Page 1 of 1

Greedyness matching Weirdness

Posted: Sat Dec 22, 2007 7:21 pm
by John Cartwright
So I have an archive of about 15,000 old archives that I need to scan through and sort them out. These archives are old html files and I need to capture the contents between the <textarea></textarea> tags. Simple right? Likely yes, but I have been at this for almost 2 hours (using several regex tools didn't help -- regexbudy).

Code: Select all

!<textarea[^>]>(.*?)</textarea>!im
For whatever reason, it will never detect the </textarea> literal string, therefore I'm suspecting I'm having dificulties with the greediness of the wildcard.
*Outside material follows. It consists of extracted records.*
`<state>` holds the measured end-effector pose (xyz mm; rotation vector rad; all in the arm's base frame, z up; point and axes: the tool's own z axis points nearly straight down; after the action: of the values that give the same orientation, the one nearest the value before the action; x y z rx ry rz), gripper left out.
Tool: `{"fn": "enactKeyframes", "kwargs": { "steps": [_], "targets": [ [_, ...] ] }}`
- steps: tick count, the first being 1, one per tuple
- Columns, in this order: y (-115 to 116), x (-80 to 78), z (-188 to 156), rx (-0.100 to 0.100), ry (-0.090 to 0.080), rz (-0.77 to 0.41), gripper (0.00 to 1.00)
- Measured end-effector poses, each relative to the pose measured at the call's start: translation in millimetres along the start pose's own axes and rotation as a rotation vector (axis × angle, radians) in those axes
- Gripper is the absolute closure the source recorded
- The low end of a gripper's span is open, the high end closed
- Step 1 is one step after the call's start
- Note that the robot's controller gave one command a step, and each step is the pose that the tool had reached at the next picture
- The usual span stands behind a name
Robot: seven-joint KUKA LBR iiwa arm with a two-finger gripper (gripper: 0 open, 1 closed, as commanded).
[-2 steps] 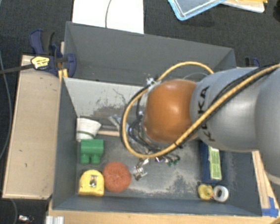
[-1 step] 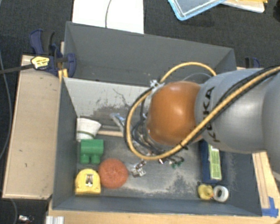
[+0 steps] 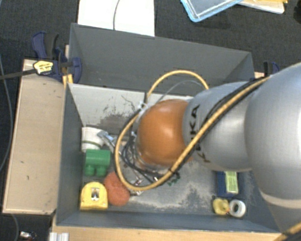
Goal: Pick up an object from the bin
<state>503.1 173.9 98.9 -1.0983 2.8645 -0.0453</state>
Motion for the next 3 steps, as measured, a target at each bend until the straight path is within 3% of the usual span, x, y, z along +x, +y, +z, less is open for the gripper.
{"fn": "enactKeyframes", "kwargs": {
  "steps": [1,2,3],
  "targets": [
    [20.7,6.3,12.0,-0.012,0.015,0.048,0.00],
    [13.5,-10.7,-57.4,-0.010,0.012,-0.015,0.00],
    [-8.2,-10.2,-76.5,-0.008,0.009,0.104,0.00]
  ]
}}
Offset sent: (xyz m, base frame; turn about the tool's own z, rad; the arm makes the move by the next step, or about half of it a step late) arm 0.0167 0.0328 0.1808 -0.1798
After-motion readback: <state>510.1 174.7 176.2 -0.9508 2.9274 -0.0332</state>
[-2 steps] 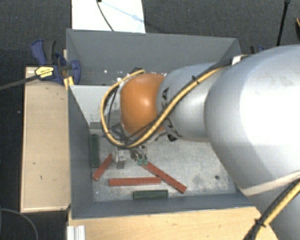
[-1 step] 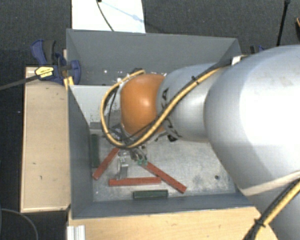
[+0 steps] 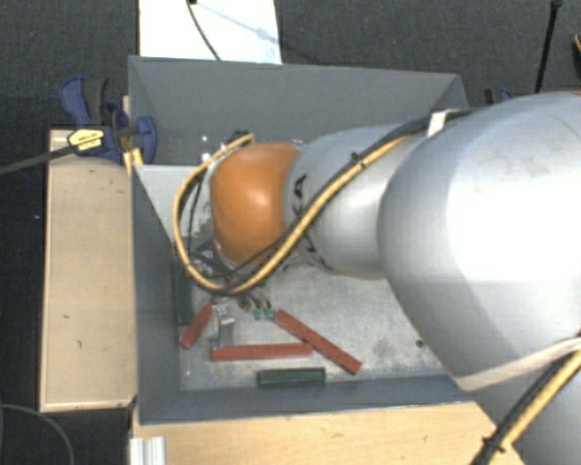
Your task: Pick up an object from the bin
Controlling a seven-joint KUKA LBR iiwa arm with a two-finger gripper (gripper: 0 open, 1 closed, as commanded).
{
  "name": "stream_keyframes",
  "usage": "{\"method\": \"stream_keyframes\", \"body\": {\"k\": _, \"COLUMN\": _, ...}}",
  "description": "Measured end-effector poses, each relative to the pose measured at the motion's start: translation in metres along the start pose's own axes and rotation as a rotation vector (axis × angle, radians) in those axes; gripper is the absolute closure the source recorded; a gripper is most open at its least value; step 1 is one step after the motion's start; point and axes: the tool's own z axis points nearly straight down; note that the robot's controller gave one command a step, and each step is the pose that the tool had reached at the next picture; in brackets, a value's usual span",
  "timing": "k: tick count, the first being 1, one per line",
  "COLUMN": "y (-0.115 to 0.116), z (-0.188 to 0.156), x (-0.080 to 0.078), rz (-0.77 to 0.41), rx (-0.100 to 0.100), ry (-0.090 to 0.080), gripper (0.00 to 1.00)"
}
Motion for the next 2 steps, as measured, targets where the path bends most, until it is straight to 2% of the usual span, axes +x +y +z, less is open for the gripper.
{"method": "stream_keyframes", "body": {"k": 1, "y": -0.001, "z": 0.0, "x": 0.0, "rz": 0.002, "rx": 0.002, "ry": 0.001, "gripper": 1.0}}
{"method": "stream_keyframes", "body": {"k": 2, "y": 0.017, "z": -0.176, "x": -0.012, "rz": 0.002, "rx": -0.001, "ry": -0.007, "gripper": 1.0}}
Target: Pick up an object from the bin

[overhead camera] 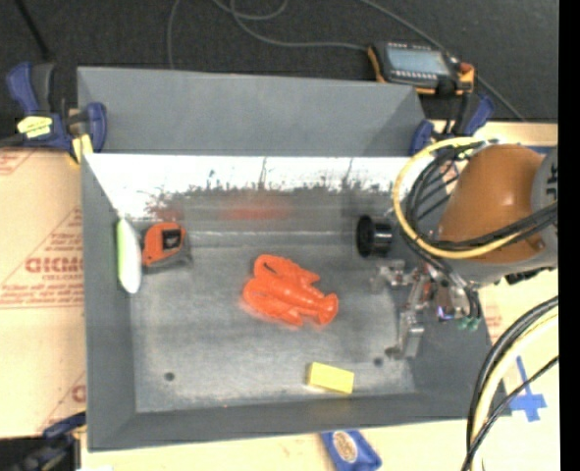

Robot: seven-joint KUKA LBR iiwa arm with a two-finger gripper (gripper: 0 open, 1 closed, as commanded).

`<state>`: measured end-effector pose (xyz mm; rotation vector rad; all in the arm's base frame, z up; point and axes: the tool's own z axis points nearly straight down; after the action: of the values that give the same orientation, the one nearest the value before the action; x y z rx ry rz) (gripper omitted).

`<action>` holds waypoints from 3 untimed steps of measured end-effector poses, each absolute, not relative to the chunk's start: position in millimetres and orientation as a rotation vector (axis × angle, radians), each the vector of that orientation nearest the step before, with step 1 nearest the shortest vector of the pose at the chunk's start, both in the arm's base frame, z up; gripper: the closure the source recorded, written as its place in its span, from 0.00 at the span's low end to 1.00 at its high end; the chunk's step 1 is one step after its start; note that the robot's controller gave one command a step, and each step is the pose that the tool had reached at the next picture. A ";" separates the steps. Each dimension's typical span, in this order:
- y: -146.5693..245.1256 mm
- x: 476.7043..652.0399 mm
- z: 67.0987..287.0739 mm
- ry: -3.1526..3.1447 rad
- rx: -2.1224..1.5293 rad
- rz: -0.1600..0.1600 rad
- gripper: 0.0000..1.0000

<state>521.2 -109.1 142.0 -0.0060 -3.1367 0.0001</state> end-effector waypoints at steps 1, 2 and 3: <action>-108.9 523.0 146.5 -3.145 -0.001 0.002 0.00; -96.4 561.0 126.3 -3.149 -0.046 0.002 0.00; -67.8 561.5 129.2 -3.147 -0.009 0.001 0.00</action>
Offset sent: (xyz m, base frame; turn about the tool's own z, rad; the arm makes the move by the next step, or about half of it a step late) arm 0.0569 0.0221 -0.0296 0.0371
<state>561.5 -67.8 129.2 -0.0092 -3.1470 0.0008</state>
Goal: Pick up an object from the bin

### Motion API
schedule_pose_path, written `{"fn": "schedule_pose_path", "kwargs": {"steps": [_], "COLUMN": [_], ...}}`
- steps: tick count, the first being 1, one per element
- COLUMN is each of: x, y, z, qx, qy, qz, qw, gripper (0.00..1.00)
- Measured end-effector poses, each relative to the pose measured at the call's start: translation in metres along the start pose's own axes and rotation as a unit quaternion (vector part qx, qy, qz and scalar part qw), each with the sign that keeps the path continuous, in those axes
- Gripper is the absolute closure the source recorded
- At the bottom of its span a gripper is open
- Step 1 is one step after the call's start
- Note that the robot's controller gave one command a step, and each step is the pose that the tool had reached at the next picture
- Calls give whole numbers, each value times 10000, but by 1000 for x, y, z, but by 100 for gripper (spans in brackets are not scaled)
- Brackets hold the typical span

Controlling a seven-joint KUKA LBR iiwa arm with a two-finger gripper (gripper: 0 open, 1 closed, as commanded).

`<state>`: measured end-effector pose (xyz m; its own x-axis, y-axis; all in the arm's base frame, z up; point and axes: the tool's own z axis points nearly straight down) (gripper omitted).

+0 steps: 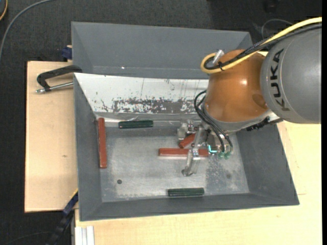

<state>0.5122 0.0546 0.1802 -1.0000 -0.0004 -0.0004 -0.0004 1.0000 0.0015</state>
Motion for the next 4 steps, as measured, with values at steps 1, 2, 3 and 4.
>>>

I've tried making it both greedy and lazy but neither have worked.

An example source would be:

Code: Select all

<textarea  cols="60" rows="30" name="txtMessage">
<!DOCTYPE HTML PUBLIC '-//W3C//DTD HTML 4.01 Transitional//EN' 'http://www.w3.org/TR/html4/loose.dtd'>;
<html><head><title>I'm a title of an article</title></head><body><h3>Test Article</h3><br><br> By: Test Article<br><br>lorem itsum lorem itsum lorem itsum lorem itsum lorem itsum lorem itsum lorem itsum lorem itsum lorem itsum lorem itsum lorem itsum lorem itsum </body></html></textarea> 
Please tell me I'm missing something obvious!

Thanks :)

Posted: Sat Dec 22, 2007 8:18 pm
by vigge89

Code: Select all

!<textarea[^>]*>(.*?)</textarea>!im
It looks like you forgot to add a repetition operator after the character class ;)

Posted: Sat Dec 22, 2007 8:30 pm
by John Cartwright
Sorry I actually had that originally in there (typo).

Code: Select all

!<textarea[^>]+>(.*?)</textarea>!im

Posted: Sun Dec 23, 2007 4:39 am
by arjan.top
it works if you add s modifier (!ims), dont ask me why :D

Posted: Sun Dec 23, 2007 9:56 am
by feyd
m is multiline mode; the match must happen on a single line.
s is single line mode; the match can happen between any number of lines.